* WHAT TO WORK ON *
Print out the entries exactly, and include each one.

── DATA ──

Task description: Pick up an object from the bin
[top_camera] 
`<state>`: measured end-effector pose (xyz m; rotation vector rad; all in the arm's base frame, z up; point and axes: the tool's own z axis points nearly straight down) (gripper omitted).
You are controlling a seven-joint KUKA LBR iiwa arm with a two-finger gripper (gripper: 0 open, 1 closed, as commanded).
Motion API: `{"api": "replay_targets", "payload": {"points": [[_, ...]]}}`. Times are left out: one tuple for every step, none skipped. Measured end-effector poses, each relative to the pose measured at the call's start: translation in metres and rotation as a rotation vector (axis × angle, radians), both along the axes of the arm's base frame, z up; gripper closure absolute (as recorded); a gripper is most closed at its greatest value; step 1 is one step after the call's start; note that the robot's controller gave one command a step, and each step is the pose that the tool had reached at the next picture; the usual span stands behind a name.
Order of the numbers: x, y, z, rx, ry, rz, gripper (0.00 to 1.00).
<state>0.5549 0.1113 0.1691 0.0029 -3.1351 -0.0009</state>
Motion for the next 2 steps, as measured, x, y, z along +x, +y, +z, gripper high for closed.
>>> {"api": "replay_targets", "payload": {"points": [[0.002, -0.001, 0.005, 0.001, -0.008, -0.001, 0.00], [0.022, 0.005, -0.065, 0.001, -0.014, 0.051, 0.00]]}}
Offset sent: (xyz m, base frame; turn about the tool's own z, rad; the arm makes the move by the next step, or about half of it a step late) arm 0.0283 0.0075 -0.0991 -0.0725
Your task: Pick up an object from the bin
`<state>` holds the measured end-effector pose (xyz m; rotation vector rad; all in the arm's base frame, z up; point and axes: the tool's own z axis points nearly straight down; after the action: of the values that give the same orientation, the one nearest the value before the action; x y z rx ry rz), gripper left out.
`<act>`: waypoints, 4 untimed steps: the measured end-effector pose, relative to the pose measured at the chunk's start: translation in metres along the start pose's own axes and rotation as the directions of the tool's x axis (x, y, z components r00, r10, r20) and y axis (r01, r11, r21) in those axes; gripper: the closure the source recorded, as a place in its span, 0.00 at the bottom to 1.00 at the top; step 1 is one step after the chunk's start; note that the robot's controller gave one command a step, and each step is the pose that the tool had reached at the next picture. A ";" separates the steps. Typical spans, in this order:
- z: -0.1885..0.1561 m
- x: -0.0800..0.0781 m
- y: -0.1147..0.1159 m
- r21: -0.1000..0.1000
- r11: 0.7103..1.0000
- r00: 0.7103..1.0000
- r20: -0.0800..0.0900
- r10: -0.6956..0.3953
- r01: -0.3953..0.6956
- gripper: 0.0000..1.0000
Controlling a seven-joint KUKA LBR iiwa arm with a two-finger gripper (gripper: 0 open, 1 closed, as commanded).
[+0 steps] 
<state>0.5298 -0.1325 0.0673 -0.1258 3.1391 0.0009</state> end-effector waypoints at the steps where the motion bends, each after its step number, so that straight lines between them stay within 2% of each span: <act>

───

* THE ANSWER *
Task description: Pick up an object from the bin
[top_camera] 
`<state>`: measured end-effector pose (xyz m; rotation vector rad; all in the arm's base frame, z up; point and axes: the tool's own z axis points nearly straight down) (gripper omitted).
You are controlling a seven-joint KUKA LBR iiwa arm with a two-finger gripper (gripper: 0 open, 1 closed, as commanded).
Motion API: `{"api": "replay_targets", "payload": {"points": [[_, ...]]}}`. Times are left out: one tuple for every step, none skipped. Measured end-effector poses, each relative to the pose measured at the call's start: translation in metres and rotation as a rotation vector (axis × angle, radians), both along the axes of the arm's base frame, z up; gripper closure absolute (as recorded); a gripper is most closed at its greatest value; step 1 is one step after the call's start; note that the robot's controller gave one command a step, and each step is the pose that the tool had reached at the next picture; the usual span stands behind a name.
Order of the numbers: x, y, z, rx, ry, rz, gripper (0.00 to 1.00).
<state>0.5549 0.1113 0.1691 0.0029 -3.1351 -0.0009</state>
Motion for the next 2 steps, as measured, x, y, z along +x, +y, +z, gripper high for closed.
>>> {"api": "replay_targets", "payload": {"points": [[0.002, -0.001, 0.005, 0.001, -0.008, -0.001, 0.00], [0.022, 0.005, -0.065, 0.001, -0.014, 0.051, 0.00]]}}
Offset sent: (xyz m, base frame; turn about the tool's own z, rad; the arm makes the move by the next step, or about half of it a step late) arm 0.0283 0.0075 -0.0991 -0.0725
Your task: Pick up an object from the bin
`<state>` holds the measured end-effector pose (xyz m; rotation vector rad; all in the arm's base frame, z up; point and axes: the tool's own z axis points nearly straight down; after the action: of the values that give the same orientation, the one nearest the value before the action; x y z rx ry rz), gripper left out.
`<act>`: waypoints, 4 untimed steps: the measured end-effector pose, relative to the pose measured at the chunk's start: translation in metres along the start pose's own axes and rotation as the directions of the tool's x axis (x, y, z components r00, r10, r20) and y axis (r01, r11, r21) in those axes; gripper: the closure the source recorded, as a place in its span, 0.00 at the bottom to 1.00 at the top; step 1 is one step after the chunk's start; note that the robot's controller gave one command a step, and each step is the pose that the tool had reached at the next picture. A ";" separates the steps. Typical spans, in this order:
- z: -0.1885..0.1561 m
- x: -0.0800..0.0781 m
- y: -0.1147..0.1159 m
- r21: -0.1000..0.1000
- r11: 0.7103..1.0000
- r00: 0.7103..1.0000
- r20: -0.0800..0.0900
- r10: -0.6956..0.3953
- r01: -0.3953..0.6956
- gripper: 0.0000..1.0000
Controlling a seven-joint KUKA LBR iiwa arm with a two-finger gripper (gripper: 0 open, 1 closed, as commanded).
[+0 steps] 
<state>0.5298 -0.1325 0.0673 -0.1258 3.1391 0.0009</state> end-effector waypoints at the steps where the motion bends, each after its step number, so that straight lines between them stay within 2% of each span: <act>

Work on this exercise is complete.